Don't do this, but an application I used to work on (to replace it) copied the sqlite file to a folder then used rsync to sync it with a backup node. Apparently it worked and was good enough for that use case (inefficient php backend application with at most a dozen concurrent users).

100.000 rows is only a few megabytes at most, right? Should be fine.

superq · 2025-03-04T17:27:51 1741109271

> Don't do this

What's wrong with that? Of course it will work fine; SQLite, with or without WAL, has a ton of protections against corruption from writes-in-progress, which is what makes hot backups work.

galaxyLogic · 2025-03-03T18:45:11 1741027511

How about: Have 1 + N separate SQLite database-files.

Each user would have their own database-file which contains only information about that user. Then 1 shared database-file which contains info needed for all users.

Users would update their own data, which is a small database file which can be easily uploaded. They would not need to update the shared data.

Not knowing your app I don't know what the shared data would contain, presumably something. Perhaps the shared data-file would be updated on the server based on what individual user-data the users upload.

anovick · 2025-03-03T18:57:42 1741028262

In this multi-tenant arrangement, you run into synchronization problems.

Developers should expect users to connect to the service using multiple devices (clients).

AFAIK bare SQLite doesn't offer synchronization mechanisms between multiple SQLite instances.

I believe Turso offers some solution of this kind, but not sure if that's open source or not.

galaxyLogic · 2025-03-03T19:07:35 1741028855

> expect users to connect to the service using multiple devices (clients).

But probably using only one device at a time by a single user?

My thought, and it is just a thought, here is that instead of trying to provide a GENERAL solution for all kinds of data-update patterns, it is often possible to think in terms of what my current application specifically needs. It is easier to come up with such a solution with SQLite per app because SQLite is so "lite".

I can't speak for the "general solution" except to say that many times you don't need an all-encompassing general solution, just a solution for your current app.

normie3000 · 2025-03-04T04:14:11 1741061651

> But probably using only one device at a time by a single user?

It depends on your expectations of concurrent use. Computer + tablet + phone means many users may use different devices within seconds of each other. If you want to support offline-first usage, concurrent updates from different clients for the same user becomes more likely.

ammo1662 · 2025-03-03T20:41:26 1741034486

A simple, manual backup would be fine I think. You can just put an "upload" or "backup to cloud" button to allow user push a full version with timestamp to S3.

Synchronization may introduce a lot more problems, especially when you want to automatically sync the database to some other place.

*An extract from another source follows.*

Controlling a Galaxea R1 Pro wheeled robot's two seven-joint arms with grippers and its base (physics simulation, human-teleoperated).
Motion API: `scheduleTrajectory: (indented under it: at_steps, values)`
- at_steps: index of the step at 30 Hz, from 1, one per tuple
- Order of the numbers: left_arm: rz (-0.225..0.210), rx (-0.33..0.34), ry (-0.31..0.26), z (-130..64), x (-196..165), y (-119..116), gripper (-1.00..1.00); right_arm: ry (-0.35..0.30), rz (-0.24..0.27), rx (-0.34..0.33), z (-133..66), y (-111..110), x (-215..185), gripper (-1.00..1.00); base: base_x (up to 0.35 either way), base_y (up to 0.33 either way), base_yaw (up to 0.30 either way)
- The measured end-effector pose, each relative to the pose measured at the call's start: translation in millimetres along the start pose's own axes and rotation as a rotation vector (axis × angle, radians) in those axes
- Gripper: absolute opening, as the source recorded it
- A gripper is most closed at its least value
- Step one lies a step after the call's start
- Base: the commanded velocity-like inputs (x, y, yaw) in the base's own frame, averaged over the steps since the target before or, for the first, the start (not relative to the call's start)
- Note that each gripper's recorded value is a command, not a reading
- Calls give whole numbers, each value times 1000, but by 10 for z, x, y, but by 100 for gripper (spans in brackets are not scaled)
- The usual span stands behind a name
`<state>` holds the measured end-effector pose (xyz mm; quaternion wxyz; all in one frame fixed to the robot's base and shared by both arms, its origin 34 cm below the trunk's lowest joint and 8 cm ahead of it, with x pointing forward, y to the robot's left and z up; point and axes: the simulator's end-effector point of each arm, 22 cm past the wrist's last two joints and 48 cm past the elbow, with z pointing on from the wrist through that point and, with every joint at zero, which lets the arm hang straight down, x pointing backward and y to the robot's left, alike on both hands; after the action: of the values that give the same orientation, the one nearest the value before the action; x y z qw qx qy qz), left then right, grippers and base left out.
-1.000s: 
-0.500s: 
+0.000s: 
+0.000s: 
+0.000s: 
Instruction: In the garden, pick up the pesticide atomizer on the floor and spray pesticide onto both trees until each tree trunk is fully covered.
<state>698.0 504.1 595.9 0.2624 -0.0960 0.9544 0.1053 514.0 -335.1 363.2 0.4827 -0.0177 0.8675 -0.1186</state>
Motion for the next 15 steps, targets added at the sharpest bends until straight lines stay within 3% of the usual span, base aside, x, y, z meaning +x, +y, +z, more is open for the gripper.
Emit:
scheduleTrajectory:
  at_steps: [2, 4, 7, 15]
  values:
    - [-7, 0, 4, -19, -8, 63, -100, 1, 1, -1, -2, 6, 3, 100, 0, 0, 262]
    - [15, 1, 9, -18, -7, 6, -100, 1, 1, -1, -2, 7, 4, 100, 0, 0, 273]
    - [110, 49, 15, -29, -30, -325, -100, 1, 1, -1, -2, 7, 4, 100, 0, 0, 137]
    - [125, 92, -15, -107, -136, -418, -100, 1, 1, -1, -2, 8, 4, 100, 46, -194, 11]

You will need to deal with sync errors, inconsistency, version conflicts, rollbacks...

If your users could accept that, a simple full version backup is the best solution.

pbronez · 2025-03-04T13:22:45 1741094565

Dolt would do that for you. It has push/pull semantics like git. As a bonus you can use its version control features to implement sophisticated undo/redo features.

https://dolthub.com/blog/2022-09-23-dolt-rollback-options/

osigurdson · 2025-03-04T05:40:10 1741066810

I've wanted to use SQLite a few times for the simplicity. I always end up using Postgres though because I don't understand how multiple services / replicas can make use of it. If another piece of infrastructure is needed to support it (even nfs), that seemingly counters any simplicity gains.

vvern · 2025-03-03T21:07:42 1741036062

Check out https://sqlsync.dev/

ozim · 2025-03-04T07:07:23 1741072043

Why not local storage or in browser db? If it is a local web app there is no need for backend.

redwood · 2025-03-04T12:18:37 1741090717

Have you seen PowerSync?

isaachinman · 2025-03-03T22:32:33 1741041153

Forget some roll-your-own stuff. Have a look at Replicache, Zero, and Evolu.